Reputation: 143
I'd like to scrape team advanced stats from stats.nba.com.
My current code to get the XHR file where the data is stored is :
library(httr)
library(jsonlite)
nba <- GET('https://stats.nba.com/stats/leaguedashteamstats?Conference=&DateFrom=11%2F12%2F2019&DateTo=&Division=&GameScope=&GameSegment=&LastNGames=0&LeagueID=00&Location=&MeasureType=Advanced&Month=0&OpponentTeamID=0&Outcome=&PORound=0&PaceAdjust=N&PerMode=PerGame&Period=0&PlayerExperience=&PlayerPosition=&PlusMinus=N&Rank=N&Season=2019-20&SeasonSegment=&SeasonType=Regular+Season&ShotClockRange=&StarterBench=&TeamID=0&TwoWay=0&VsConference=&VsDivision=')
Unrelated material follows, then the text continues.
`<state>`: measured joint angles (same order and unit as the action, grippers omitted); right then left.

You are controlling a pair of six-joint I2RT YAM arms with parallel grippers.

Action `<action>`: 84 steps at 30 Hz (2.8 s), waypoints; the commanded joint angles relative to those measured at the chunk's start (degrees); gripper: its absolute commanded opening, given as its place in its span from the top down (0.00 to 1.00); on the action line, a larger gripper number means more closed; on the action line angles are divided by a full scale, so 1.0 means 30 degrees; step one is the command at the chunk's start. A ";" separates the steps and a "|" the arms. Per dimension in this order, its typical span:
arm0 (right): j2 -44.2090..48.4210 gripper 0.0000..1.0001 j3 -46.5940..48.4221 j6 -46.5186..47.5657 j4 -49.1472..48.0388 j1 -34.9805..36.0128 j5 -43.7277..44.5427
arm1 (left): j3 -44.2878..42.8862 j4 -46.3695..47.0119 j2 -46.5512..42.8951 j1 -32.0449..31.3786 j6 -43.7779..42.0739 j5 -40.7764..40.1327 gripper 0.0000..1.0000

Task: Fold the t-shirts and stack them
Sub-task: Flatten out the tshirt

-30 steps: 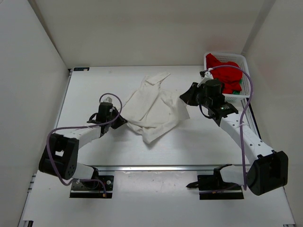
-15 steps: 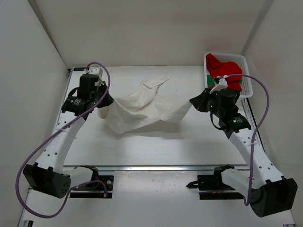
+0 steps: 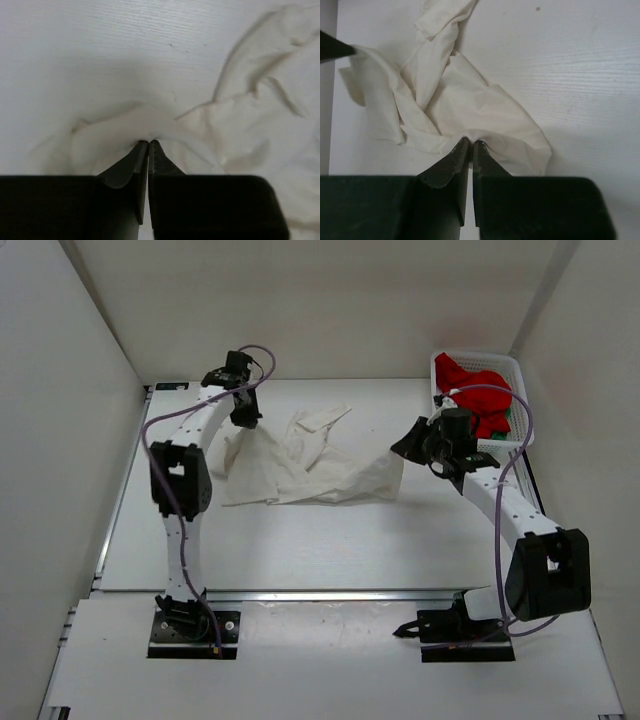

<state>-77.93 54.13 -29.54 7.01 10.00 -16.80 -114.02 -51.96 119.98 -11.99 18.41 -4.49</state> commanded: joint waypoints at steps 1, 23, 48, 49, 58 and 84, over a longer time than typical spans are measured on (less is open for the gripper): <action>-0.0565 1.00 0.1381 0.0148 -0.0958 0.0065 0.0470 | -0.2687 -0.1459 0.2249 0.0275 -0.0046 0.0234 0.82; 0.0546 0.99 -0.0494 0.0530 -0.0665 0.1792 0.1204 | 2.6399 1.2575 -1.8106 0.3937 0.6246 0.5574 0.66; 0.0725 1.00 -0.0641 0.0677 -0.1310 0.3139 0.0677 | 3.1005 2.1245 -1.4977 0.5784 1.4809 0.3753 0.50; 0.0868 1.00 -0.0641 0.0735 -0.1310 0.2967 0.0706 | 3.0975 2.1334 -1.4772 0.5812 1.4925 0.3637 0.51; 0.0723 1.00 -0.0435 0.0939 -0.0929 0.3172 0.1144 | 3.0772 2.3471 -1.2780 0.5784 1.6214 0.2932 0.68; 0.3919 1.00 1.7913 0.5534 1.0991 0.8692 1.3614 | 1.1000 1.1317 -1.8784 0.5778 0.6983 0.9256 1.00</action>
<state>-65.01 95.77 -18.57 34.41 28.88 11.79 -75.11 -11.70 64.16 2.31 40.69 17.39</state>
I get the URL via these steps in Chrome: Inspect -> Network -> XHR
The code throws this error:
Error in curl::curl_fetch_memory(url, handle = handle) :
LibreSSL SSL_read: SSL_ERROR_SYSCALL, errno 60
I also tried it with custom advanced filters on the website which either result in the same error or the code running forever. I'm not that great in web scraping so I would appreciate if anyone can point out what the issue is here.
Upvotes: 1
Views: 773
Reputation: 174348
I have had a good look at this. It looks like this site goes to some lengths to prevent scraping, and won't give you the json from that url unless you provide it with cookies that are generated by a back-and-forth between your browser's javascript and their own servers. They also monitor request timings with New Relic technology and are therefore likely to block your IP if you scrape multiple pages. It wouldn't be impossible, but very, very hard.
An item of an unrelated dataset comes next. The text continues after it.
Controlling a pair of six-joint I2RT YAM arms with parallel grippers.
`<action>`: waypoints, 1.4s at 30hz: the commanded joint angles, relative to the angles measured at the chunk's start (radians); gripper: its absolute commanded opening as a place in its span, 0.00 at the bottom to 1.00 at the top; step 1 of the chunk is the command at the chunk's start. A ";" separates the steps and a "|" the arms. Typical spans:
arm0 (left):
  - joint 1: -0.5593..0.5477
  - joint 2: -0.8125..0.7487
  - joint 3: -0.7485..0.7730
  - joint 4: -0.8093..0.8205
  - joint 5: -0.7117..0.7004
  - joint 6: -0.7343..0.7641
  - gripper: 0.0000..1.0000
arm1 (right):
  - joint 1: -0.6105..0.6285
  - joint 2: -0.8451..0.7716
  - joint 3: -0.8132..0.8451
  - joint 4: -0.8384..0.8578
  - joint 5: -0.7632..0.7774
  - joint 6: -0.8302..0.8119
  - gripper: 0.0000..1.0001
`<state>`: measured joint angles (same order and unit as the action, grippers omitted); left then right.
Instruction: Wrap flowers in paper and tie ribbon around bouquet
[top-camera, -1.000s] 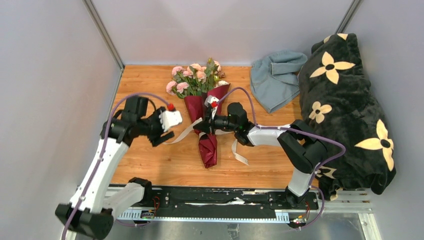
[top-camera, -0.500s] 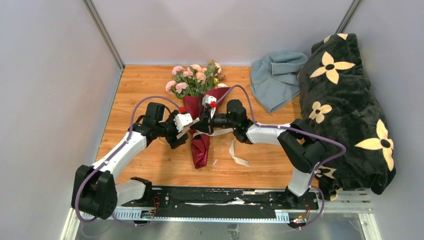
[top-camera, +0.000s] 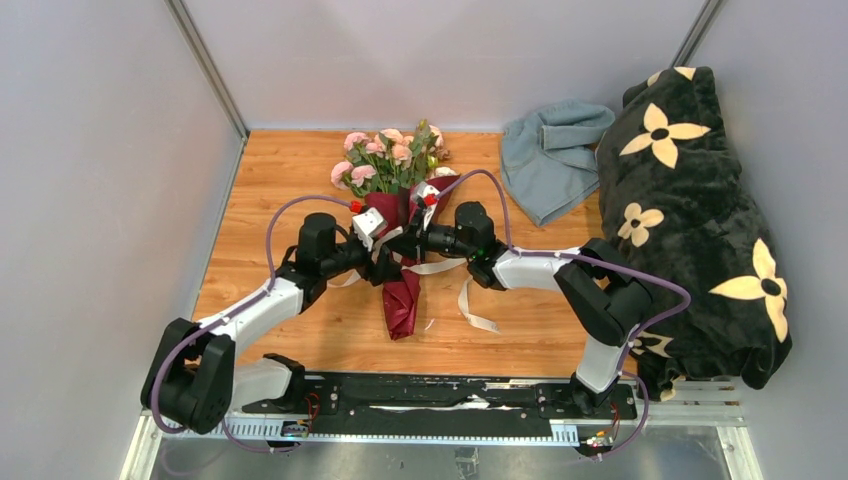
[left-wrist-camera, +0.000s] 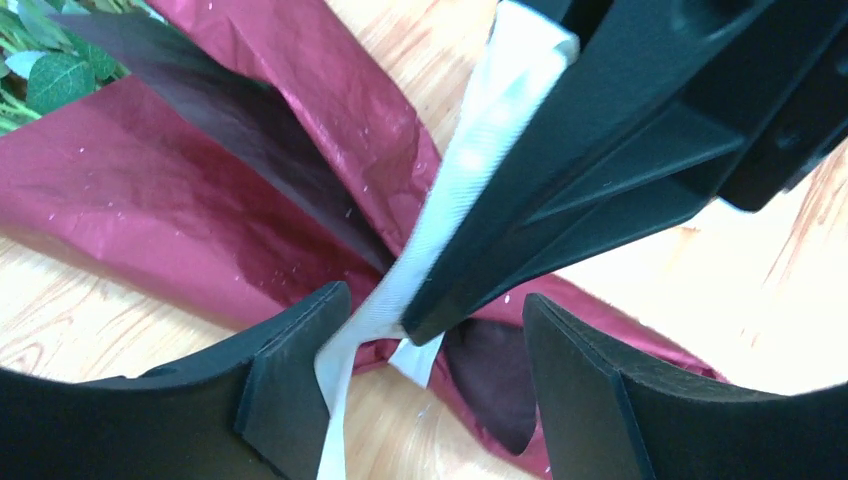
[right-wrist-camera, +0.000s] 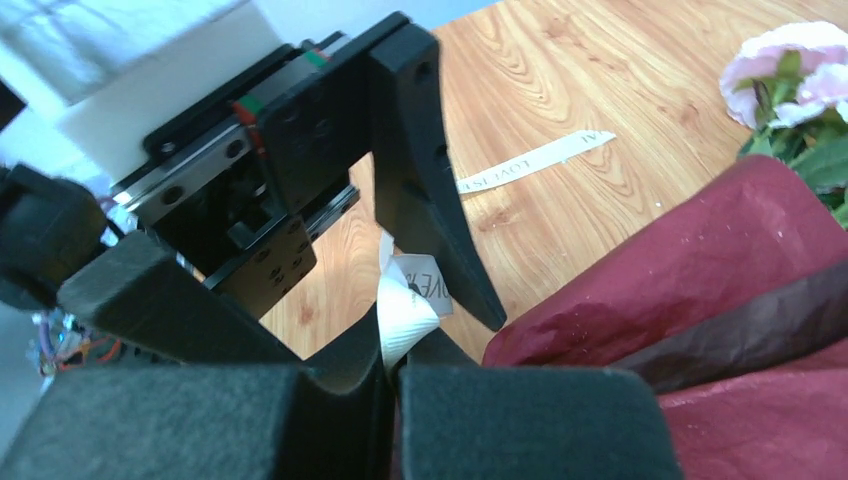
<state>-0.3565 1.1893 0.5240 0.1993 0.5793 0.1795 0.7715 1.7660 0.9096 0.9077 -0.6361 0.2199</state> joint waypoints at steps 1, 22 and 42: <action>-0.035 0.014 -0.028 0.184 -0.034 -0.172 0.72 | -0.009 0.003 -0.021 0.080 0.128 0.130 0.00; -0.119 0.048 -0.087 0.333 -0.214 -0.327 0.00 | -0.021 -0.173 -0.017 -0.310 0.182 0.055 0.36; -0.119 0.039 -0.136 0.352 -0.236 -0.237 0.00 | -0.031 -0.262 -0.085 -1.210 0.582 0.205 0.67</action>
<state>-0.4690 1.2499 0.4091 0.5148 0.3534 -0.1013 0.7456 1.4582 0.8097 -0.2668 -0.0017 0.3946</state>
If you are desperate for the data you could look into using the NBA API which requires a sign-up but us free to use for 1000 requests per day.
The other option is to automate a browser using RSelenium to get the html of the fully rendered pages.
Of course, if you only want this one page, you can just copy the html from your Chrome's inspector, then use rvest::read_html(readClipboard())
Upvotes: 2